Only the lines from the beginning of the data below through the line containing "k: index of" belong in the response, each copied exactly.
---- Raw data
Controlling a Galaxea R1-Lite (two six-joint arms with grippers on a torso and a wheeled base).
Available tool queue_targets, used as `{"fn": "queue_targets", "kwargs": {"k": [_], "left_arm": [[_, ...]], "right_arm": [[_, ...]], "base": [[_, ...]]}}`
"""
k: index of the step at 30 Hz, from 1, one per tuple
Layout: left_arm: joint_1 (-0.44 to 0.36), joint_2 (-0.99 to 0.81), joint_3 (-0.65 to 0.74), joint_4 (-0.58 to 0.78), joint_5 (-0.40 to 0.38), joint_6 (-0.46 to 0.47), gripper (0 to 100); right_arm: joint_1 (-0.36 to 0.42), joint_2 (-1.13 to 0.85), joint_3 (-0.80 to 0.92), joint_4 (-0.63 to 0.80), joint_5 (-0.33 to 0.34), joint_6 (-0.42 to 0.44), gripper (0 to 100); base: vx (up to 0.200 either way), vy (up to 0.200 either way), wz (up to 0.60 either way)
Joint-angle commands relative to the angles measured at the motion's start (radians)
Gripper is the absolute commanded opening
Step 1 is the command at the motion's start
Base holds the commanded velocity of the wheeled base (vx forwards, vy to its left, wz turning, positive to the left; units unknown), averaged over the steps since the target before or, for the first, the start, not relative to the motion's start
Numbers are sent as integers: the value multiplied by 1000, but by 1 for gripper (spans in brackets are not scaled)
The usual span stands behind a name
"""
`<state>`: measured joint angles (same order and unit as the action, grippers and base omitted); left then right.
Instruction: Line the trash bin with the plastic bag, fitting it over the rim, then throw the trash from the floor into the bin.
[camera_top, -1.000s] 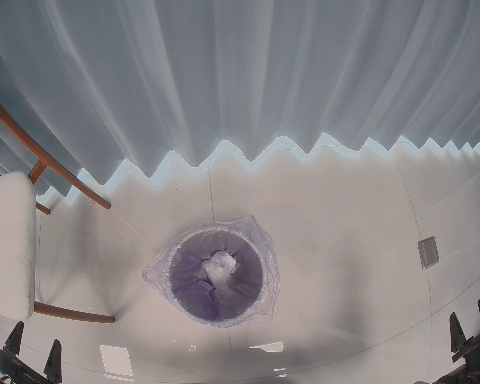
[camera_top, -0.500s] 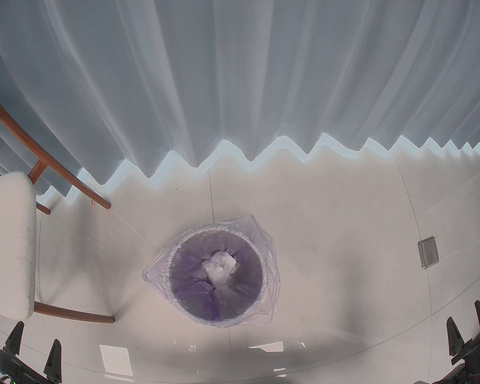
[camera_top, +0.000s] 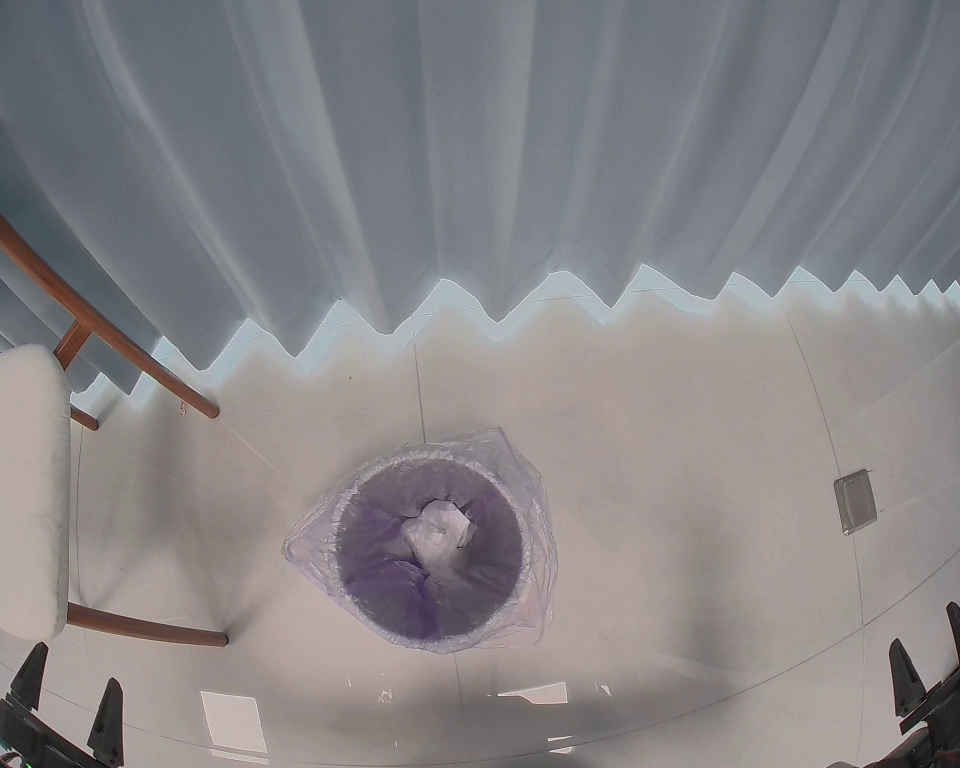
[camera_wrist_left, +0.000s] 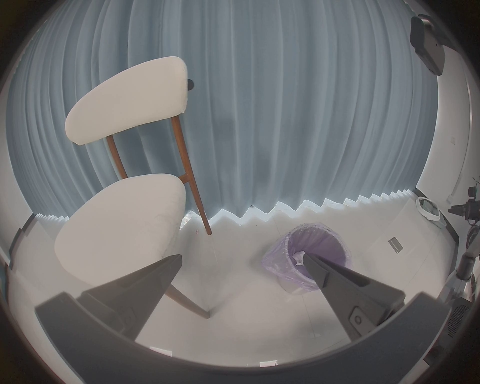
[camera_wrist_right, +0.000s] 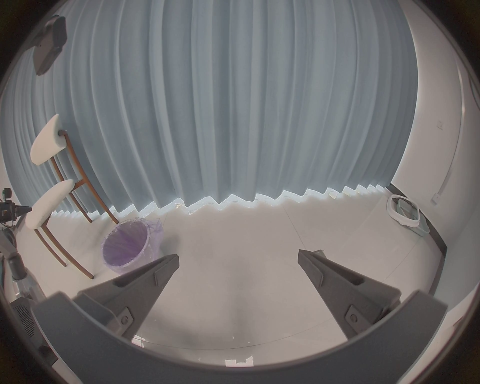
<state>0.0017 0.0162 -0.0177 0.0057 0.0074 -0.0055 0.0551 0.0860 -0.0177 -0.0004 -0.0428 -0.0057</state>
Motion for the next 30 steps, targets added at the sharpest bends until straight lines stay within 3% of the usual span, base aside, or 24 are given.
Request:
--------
▶ [Reply]:
Controlling a Galaxea R1-Lite (two six-joint arms with grippers on a torso and a wheeled base).
Available tool queue_targets, used as `{"fn": "queue_targets", "kwargs": {"k": [_], "left_arm": [[_, ...]], "right_arm": [[_, ...]], "base": [[_, ...]]}}`
"""
k: index of the step at 30 Hz, from 1, one per tuple

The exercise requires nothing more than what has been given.